Kazumaru followed them as though in a dream, without questioning but not without fear. He could hear the thump of his blood in his skull and chest. He knew he was approaching the lair of a mountain sorcerer, just as his uncle’s men had described. He wanted to flee, yet he was driven forward not only by his own curiosity and hunger but also by the wolf, which now padded openly behind him.

He passed a rock that looked a little like a bear and then a tree stump with two jagged branches like a hare’s ears. Closer to a small hut, which stood in the shelter of a paulownia tree, the forms became more lifelike and precise: statues carved from wood and stone, some with the same lacquered skulls, some draped in skins or decorated with antlers; owls, eagles, and cranes with feathers; bats with leathery wings.
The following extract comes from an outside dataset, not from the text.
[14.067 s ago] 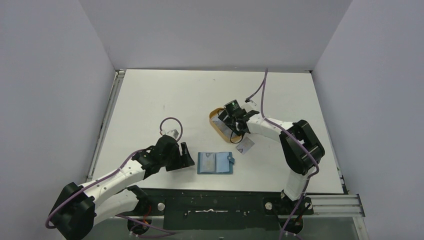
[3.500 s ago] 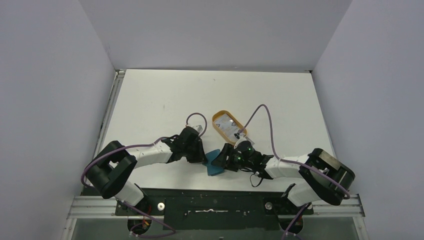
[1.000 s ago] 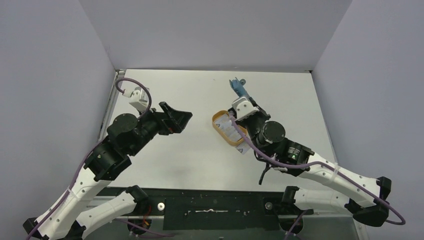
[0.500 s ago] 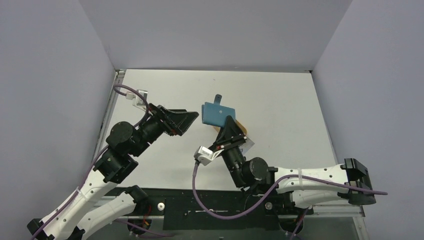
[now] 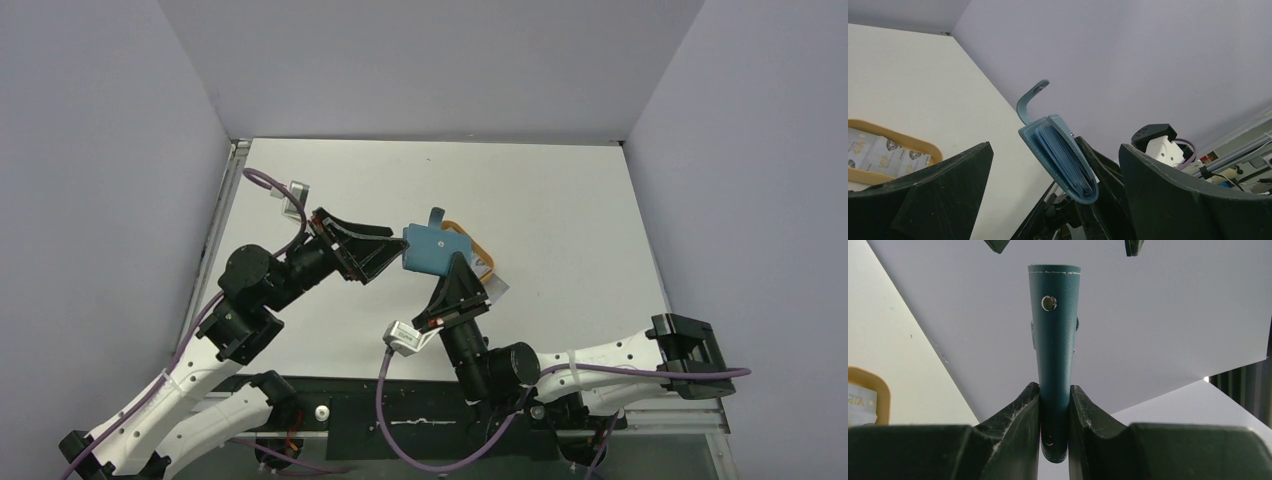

The hut’s roof was thatched with bones, its walls covered with skins. A strong smell of urine came from a large bucket by the door. One detached part of his mind thought,
He must use it for tanning hides
, just as his own urine had softened the stag’s skin. Two fox cubs, real, were snarling at each other over a dead rabbit. The wolf sat on its haunches, panting slightly. The two beasts Kazumaru had been following stopped in front of the hut and whined. After a few seconds the sorcerer emerged. He took the jug from their mouths and made a gesture for them to sit as if they were dogs. His skin was tanned like leather, his hair long, his beard wispy, both deepest black with no sign of gray. He seemed both old and young. His movements were as deft and free of thought as an animal’s, but his voice when he addressed Kazumaru was human.